What to do
Copy out again, unchanged, the listing below from the line that has "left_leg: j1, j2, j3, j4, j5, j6" through the line that has "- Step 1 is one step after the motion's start".

Data

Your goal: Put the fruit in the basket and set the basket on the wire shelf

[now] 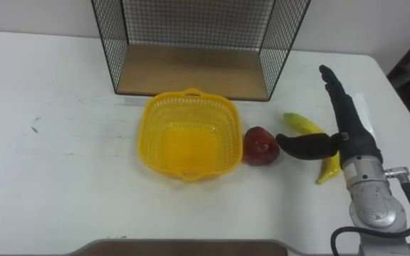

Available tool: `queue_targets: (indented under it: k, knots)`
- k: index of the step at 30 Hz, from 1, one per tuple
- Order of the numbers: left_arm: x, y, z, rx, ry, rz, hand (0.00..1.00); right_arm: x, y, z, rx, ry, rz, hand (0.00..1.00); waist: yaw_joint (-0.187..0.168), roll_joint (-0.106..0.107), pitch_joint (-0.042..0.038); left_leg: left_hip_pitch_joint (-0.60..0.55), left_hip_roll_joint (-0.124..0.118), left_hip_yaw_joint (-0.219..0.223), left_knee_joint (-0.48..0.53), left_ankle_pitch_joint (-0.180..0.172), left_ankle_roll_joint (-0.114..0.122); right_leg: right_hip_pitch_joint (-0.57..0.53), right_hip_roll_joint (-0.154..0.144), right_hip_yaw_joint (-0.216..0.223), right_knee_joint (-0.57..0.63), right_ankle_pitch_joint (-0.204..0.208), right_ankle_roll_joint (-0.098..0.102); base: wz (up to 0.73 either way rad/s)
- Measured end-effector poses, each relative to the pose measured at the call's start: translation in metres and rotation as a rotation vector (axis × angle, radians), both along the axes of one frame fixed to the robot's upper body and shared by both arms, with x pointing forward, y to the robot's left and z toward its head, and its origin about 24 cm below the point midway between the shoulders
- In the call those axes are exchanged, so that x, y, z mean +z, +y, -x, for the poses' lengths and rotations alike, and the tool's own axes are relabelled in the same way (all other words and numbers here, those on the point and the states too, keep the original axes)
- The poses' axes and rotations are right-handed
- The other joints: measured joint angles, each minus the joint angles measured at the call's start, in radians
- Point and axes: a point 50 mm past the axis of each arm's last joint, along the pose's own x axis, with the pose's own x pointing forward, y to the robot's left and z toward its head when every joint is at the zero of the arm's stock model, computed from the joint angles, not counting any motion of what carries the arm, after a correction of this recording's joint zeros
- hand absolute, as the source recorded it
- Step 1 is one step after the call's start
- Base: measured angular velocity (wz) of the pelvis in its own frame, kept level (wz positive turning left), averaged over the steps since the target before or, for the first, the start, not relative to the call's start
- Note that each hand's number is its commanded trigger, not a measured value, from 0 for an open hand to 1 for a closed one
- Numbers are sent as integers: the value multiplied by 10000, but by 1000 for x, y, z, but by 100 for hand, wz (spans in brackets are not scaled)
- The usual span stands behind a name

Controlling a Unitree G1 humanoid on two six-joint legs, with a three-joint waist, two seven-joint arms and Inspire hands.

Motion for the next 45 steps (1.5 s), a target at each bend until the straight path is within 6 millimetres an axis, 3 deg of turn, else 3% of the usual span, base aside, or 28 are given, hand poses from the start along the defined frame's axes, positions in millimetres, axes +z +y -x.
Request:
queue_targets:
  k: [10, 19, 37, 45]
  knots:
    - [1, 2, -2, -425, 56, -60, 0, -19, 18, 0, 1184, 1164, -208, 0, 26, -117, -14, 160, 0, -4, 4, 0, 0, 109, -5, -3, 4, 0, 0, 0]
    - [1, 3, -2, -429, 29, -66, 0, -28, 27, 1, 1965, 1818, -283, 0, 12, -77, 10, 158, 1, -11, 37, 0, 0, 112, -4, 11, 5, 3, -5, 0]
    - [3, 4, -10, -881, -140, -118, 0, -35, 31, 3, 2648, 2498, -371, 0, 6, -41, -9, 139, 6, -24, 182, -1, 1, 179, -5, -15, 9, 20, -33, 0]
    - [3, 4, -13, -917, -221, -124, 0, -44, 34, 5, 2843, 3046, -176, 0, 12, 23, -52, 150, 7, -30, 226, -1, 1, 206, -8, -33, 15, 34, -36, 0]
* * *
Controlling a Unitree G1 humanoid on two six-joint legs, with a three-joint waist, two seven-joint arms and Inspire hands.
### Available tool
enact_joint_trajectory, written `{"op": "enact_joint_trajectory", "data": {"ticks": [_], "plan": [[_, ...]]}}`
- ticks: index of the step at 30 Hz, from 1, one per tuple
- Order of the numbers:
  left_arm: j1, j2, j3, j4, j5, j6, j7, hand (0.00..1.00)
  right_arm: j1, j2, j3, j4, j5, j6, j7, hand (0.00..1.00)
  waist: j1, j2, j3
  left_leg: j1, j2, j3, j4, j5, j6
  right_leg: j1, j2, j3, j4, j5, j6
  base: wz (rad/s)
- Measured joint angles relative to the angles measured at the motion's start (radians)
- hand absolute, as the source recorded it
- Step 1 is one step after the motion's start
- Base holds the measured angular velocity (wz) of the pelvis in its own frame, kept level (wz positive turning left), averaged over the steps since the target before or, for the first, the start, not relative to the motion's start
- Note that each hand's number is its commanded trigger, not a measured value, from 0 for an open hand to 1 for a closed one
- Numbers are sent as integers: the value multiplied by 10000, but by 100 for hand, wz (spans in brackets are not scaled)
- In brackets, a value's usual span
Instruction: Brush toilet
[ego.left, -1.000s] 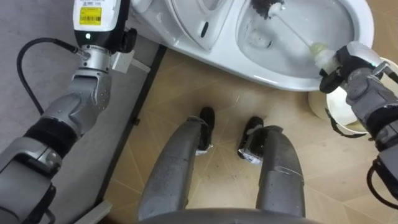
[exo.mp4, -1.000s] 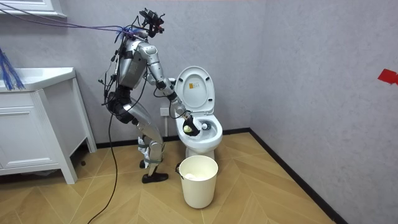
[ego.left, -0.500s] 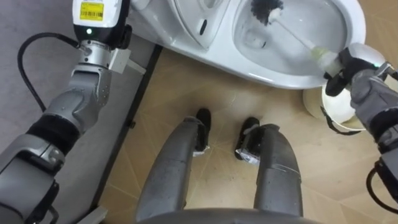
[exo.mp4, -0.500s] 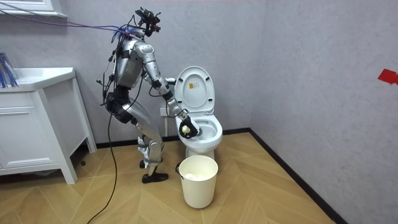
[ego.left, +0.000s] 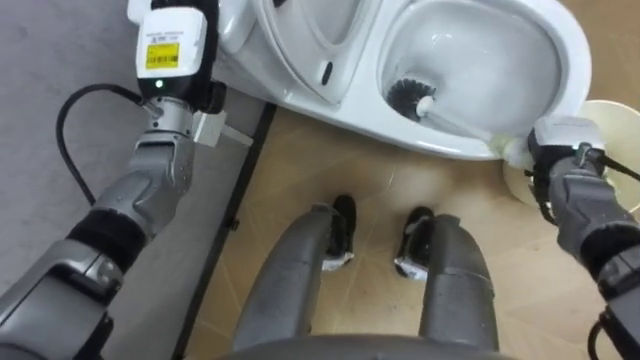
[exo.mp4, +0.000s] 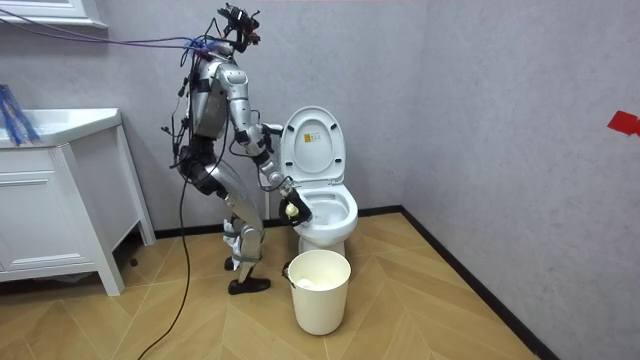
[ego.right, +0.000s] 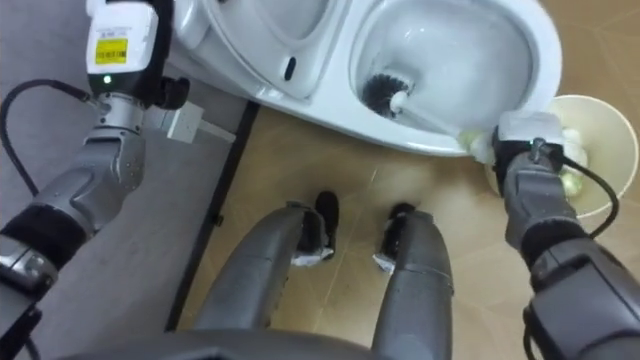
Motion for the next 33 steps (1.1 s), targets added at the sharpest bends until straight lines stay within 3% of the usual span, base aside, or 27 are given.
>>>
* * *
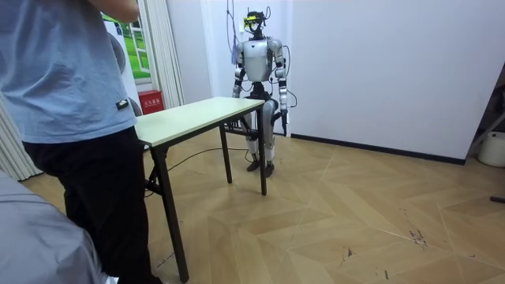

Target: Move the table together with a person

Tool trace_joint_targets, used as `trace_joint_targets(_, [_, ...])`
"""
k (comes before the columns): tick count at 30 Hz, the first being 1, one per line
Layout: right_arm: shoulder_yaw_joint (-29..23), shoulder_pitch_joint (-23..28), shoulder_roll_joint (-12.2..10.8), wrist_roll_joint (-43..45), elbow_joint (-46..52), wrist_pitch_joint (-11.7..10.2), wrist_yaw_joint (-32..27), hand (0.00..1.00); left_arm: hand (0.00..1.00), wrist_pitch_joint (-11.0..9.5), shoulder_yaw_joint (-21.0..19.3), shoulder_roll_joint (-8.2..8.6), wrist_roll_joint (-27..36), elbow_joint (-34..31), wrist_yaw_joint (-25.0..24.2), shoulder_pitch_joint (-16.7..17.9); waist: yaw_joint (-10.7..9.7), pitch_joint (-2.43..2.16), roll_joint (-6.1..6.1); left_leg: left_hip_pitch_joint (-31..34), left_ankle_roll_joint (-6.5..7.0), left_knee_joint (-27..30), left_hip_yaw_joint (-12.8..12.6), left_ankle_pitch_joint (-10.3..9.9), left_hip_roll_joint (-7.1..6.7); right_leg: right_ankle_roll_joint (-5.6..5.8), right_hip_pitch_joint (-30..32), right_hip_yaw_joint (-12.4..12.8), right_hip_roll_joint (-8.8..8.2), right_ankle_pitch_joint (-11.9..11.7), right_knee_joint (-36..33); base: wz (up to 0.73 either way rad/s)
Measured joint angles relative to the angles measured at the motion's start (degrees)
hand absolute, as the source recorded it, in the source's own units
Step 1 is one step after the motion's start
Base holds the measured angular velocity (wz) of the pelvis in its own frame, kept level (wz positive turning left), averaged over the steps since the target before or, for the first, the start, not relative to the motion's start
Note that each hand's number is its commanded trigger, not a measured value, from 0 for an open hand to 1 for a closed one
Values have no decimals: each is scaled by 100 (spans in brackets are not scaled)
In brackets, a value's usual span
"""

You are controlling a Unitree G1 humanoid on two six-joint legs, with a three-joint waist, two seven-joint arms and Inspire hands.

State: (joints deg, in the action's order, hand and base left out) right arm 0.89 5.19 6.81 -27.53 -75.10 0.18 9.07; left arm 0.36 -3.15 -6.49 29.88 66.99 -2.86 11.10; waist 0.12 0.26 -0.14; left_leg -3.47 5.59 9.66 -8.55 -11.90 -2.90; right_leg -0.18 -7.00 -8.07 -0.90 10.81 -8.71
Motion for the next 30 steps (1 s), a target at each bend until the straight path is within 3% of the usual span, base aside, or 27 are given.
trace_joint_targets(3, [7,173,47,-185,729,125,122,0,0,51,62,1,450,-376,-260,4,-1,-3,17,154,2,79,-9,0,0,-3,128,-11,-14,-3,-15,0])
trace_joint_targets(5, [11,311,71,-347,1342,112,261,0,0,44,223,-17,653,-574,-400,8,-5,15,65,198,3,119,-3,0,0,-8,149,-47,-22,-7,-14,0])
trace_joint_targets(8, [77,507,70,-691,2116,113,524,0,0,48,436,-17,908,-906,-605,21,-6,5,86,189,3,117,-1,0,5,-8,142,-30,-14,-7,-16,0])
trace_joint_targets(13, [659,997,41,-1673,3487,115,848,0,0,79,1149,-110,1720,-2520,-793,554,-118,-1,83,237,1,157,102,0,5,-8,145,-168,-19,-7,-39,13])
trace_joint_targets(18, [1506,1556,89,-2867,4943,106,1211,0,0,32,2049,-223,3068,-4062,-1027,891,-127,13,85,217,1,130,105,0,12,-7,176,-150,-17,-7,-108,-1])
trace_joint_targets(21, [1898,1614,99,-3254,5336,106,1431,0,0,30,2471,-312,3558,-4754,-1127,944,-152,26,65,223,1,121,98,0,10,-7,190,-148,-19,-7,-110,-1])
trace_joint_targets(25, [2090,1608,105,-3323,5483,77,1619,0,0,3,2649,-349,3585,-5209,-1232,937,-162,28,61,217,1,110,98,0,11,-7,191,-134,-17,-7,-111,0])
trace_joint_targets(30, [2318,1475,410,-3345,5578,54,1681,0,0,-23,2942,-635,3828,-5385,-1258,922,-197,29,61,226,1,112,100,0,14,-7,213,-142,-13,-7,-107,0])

Written response
  left_leg: j1, j2, j3, j4, j5, j6
  right_leg: j1, j2, j3, j4, j5, j6
  base: wz (rad/s)
- Measured joint angles relative to the angles measured at the motion's start (radians)
- hand absolute, as the source recorded it
- Step 1 is one step after the motion's start

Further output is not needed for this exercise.